The Trump administration is asking the Supreme Court to reinstate a rule requiring abortion seekers to visit health care providers in person to acquire one of the pills for medication abortions, after lower courts blocked the rule during the ongoing coronavirus pandemic.
The escalated fight surrounding the pills – which the Food and Drug Administration does not require to be taken while with the health care provider – is the latest development in a pandemic-era clash over abortion access that has increasingly manifested as a battle of regulations.

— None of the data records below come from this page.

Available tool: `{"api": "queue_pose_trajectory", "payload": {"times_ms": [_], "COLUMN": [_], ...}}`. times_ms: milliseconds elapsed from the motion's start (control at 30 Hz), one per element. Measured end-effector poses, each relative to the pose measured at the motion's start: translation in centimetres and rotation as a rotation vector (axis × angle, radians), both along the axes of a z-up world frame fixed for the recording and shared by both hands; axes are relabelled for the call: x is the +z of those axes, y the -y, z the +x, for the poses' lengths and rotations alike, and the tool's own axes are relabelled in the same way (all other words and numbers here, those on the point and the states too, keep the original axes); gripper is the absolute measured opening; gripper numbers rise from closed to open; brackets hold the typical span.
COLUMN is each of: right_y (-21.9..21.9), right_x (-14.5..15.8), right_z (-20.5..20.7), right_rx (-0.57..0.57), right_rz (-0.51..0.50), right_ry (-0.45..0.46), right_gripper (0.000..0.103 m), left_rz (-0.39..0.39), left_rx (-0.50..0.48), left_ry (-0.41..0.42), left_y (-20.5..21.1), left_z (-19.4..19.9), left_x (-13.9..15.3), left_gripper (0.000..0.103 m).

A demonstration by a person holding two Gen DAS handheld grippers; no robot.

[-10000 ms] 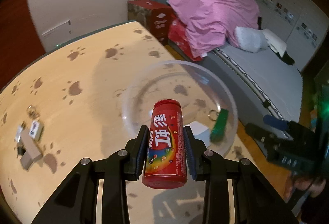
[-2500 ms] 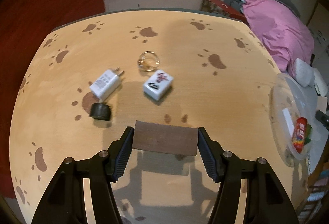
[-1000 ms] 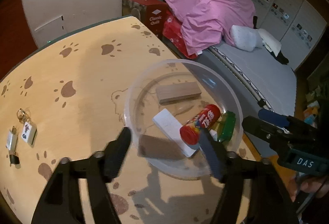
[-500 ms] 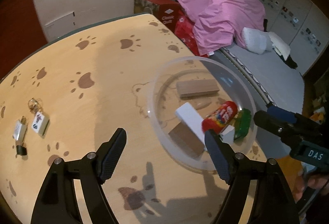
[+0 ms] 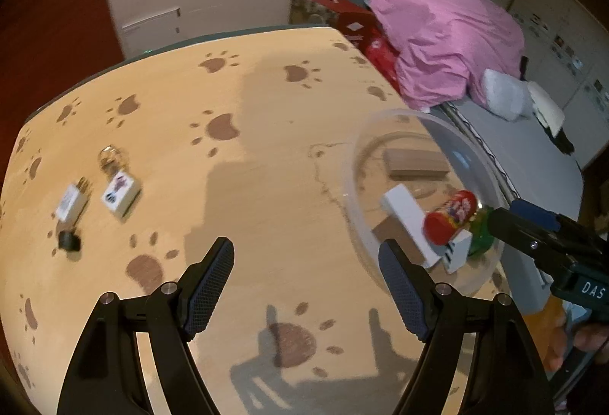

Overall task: Organize rigid objects
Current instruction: 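Grasp the black rubber cap with the left tool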

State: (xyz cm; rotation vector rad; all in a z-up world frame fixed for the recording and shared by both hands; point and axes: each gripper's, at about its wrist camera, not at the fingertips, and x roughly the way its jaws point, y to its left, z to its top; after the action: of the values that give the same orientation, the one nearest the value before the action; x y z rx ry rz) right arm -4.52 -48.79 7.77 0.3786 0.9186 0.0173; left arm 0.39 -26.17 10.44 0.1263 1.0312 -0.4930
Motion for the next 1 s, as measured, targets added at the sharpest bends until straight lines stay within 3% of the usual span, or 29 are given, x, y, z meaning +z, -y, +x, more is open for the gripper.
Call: {"api": "queue_pose_trajectory", "payload": {"times_ms": [433,1000], "right_y": [-6.4,-14.2], "right_x": [0.2,-0.3], "right_z": [3.0,5.4], "right_rx": [0.164,0.247], "right_rz": [-0.003,-0.051], "right_ry": [0.025,-0.009], "right_gripper": [0.090,0.091], "left_rz": [0.048,0.028], "left_rx": [0.175,0.358], "left_ry": [-0.019,-0.050], "left_y": [-8.3,-19.6], "left_z": [0.2,6.5], "left_x": [-0.7,-3.7], "left_gripper": [0.079,0.079]}}
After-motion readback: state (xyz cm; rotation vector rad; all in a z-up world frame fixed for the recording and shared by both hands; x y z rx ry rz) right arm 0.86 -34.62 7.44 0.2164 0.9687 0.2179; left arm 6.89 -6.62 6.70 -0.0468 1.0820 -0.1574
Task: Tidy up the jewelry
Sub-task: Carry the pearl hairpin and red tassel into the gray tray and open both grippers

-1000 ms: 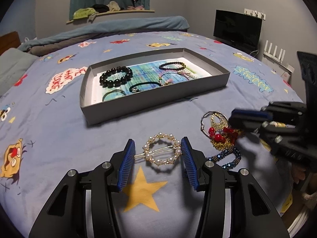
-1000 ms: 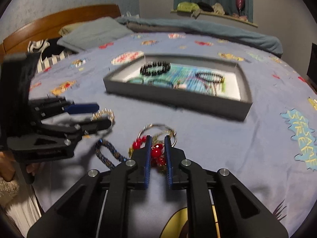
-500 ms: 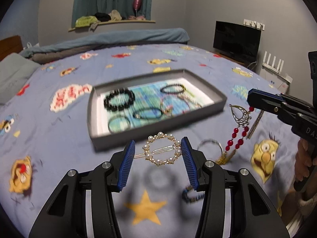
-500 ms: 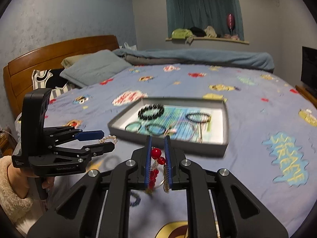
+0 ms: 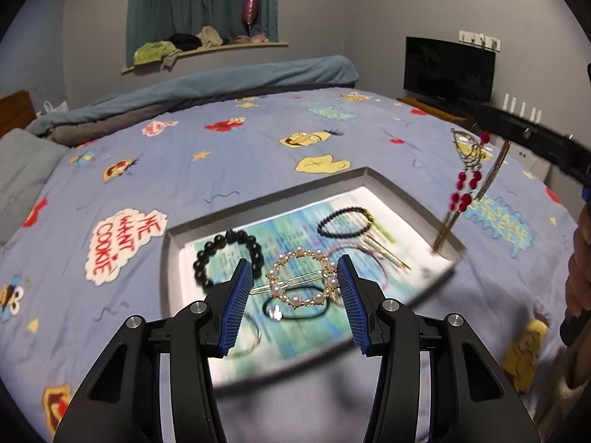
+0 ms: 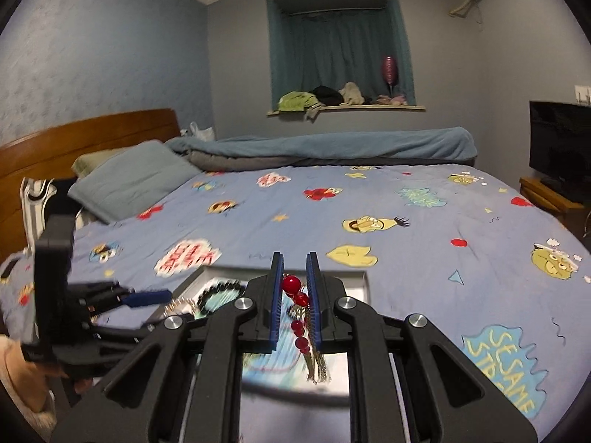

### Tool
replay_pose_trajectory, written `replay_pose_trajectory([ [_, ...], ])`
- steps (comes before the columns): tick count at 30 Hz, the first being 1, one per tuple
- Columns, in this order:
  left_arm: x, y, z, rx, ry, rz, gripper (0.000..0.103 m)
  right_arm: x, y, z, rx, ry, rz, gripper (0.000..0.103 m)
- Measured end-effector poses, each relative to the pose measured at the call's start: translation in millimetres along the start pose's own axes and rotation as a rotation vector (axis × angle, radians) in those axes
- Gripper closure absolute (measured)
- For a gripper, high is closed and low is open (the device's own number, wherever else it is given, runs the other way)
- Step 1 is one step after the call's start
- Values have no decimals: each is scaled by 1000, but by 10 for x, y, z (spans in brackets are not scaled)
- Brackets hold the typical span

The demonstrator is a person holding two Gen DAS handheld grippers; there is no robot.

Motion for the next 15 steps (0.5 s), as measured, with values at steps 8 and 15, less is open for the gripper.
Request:
replay_pose_trajectory([
  [8, -637, 154, 68, 18, -2, 52, 53, -465, -171, -233, -43, -13, 67, 91],
  [15, -1147, 89, 46, 1, -3, 139, 53, -832, -549, -442, -77, -33, 196, 91],
])
Point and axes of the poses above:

“Given that surgical methods of abortion remain widely available, the enforcement of longstanding safety requirements for a medication abortion during the first ten weeks of pregnancy does not constitute a substantial obstacle to abortion access, even if the COVID-19 pandemic has made obtaining any method of abortion in person somewhat riskier,” acting Solicitor General Jeffrey Wall wrote Wednesday.
Medication abortion, a nonsurgical procedure effective until about 10 weeks into a pregnancy, typically entails taking two drugs several days apart. The contested regulation concerns mifepristone, the first drug, which works to block the hormone progesterone necessary for a pregnancy to continue.
The FDA information page on mifepristone states that the drug “may only be dispensed in clinics, medical offices, and hospitals by or under the supervision of a certified healthcare provider,” but does not specify where the patient must take it. The second drug taken in a medication abortion, misoprostol, causes cramps and heavy bleeding as the uterus expels its contents. It can be taken “at a location appropriate for the patient,” according to the FDA.
The Trump administration’s challenge comes after several reproductive health groups, represented by the American Civil Liberties Union, sued the FDA in May over the long-standing requirement, arguing that it was unconstitutional for the agency to maintain the rule for the abortion drug while lifting it for other drugs in light of the pandemic.
“By making life-threatening viral exposure risks a condition of treatment for medication abortion and miscarriage care, the FDA’s continued maintenance of the Mifepristone In-Person Dispensing Requirement jeopardizes the safety of patients, clinicians, and the public at large, with no countervailing benefit—and with particularly severe implications for low-income people and people of color, who comprise a disproportionate share of impacted patients and who are already suffering and dying from COVID-19 at substantially higher rates,” the ACLU wrote at the time.
A lower court sided with the groups and temporarily blocked the requirement in July, and a federal appeals court denied the administration’s efforts to overturn the ruling earlier this month.
Julia Kaye, staff attorney at the ACLU Reproductive Freedom Project, said in a statement Wednesday that she hoped the Supreme Court would deny the petition.
“The Trump administration refuses to end its crusade to subject abortion patients and their families to entirely unnecessary exposure risks,” Kaye added. “Forcing patients to travel during a pandemic just to pick up a pill is irrational and dangerous, which is why the medical community uniformly opposes this senseless rule.”
The administration’s efforts follow several states’ efforts to limit abortion access during the pandemic, labeling it an elective procedure that can be limited under state orders professing to protect stores of personal protective equipment during the pandemic.
The move also comes on the heels of other efforts by the administration to regulate abortion access. The administration issued a federal regulation in December that would have required insurers on the Obamacare exchanges that cover abortions to issue separate bills for that coverage. A federal judge blocked it in July.